___ MATERIAL TO PROCESS ___
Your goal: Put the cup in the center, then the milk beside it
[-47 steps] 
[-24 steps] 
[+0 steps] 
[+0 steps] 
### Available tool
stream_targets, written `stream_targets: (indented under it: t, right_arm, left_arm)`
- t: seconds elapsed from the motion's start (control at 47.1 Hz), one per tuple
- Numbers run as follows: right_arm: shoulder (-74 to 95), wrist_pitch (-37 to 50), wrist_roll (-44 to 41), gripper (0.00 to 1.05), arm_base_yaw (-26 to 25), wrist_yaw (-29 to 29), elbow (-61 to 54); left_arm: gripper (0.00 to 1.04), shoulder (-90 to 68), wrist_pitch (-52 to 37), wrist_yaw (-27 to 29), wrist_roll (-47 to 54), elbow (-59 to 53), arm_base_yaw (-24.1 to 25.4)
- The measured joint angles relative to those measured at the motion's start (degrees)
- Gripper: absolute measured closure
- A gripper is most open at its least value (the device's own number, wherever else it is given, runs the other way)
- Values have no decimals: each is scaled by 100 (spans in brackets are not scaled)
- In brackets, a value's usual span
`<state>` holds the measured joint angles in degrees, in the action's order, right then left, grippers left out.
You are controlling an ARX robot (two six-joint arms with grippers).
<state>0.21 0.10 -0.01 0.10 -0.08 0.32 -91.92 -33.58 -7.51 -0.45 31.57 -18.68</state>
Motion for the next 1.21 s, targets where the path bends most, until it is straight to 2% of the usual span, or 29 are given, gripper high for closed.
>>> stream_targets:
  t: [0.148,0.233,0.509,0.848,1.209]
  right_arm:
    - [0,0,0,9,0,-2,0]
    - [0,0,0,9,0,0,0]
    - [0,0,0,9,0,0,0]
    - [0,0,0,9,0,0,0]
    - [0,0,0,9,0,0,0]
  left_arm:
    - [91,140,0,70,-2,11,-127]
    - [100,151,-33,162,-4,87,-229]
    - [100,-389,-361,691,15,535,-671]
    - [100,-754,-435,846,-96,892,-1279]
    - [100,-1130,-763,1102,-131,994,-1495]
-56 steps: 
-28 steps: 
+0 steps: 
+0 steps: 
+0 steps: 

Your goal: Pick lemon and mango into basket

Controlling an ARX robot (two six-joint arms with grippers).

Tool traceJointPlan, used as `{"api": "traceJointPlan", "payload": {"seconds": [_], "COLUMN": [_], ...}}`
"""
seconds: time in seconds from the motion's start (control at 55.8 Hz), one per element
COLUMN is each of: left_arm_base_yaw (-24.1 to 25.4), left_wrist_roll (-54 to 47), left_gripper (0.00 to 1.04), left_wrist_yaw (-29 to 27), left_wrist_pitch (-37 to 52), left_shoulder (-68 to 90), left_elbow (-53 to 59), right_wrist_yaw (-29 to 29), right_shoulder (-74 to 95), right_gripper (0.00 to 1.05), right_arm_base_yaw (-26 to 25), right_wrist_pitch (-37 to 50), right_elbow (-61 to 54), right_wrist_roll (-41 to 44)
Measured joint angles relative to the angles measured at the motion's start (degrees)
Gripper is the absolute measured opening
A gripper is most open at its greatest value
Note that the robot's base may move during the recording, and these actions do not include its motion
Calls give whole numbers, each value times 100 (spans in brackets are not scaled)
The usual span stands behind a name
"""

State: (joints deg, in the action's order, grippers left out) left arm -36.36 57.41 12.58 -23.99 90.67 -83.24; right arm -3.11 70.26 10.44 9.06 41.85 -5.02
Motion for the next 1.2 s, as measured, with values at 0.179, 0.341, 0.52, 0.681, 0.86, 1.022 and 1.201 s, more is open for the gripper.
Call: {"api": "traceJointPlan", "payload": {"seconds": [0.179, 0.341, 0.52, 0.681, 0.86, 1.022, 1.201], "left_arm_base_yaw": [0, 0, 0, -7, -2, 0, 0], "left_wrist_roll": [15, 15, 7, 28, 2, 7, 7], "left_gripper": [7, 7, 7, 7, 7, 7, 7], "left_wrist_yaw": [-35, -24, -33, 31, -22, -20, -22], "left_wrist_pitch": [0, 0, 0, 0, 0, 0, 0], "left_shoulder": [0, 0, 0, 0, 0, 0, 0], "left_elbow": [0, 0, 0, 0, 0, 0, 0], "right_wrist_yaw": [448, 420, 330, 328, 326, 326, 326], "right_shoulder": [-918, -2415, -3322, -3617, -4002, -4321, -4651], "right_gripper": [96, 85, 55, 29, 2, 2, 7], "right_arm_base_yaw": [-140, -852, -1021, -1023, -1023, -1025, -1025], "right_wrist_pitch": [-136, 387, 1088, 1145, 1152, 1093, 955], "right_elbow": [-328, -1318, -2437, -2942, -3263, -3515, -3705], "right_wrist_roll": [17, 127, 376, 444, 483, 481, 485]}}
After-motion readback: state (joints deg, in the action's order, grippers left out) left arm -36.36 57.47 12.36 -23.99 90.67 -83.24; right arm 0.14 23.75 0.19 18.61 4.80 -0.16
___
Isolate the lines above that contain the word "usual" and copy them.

- In brackets, a value's usual span
Motion for the next 1.21 s, targets where the path bends most, until it is straight to 2% of the usual span, or 29 are given, gripper high for closed.
The usual span stands behind a name

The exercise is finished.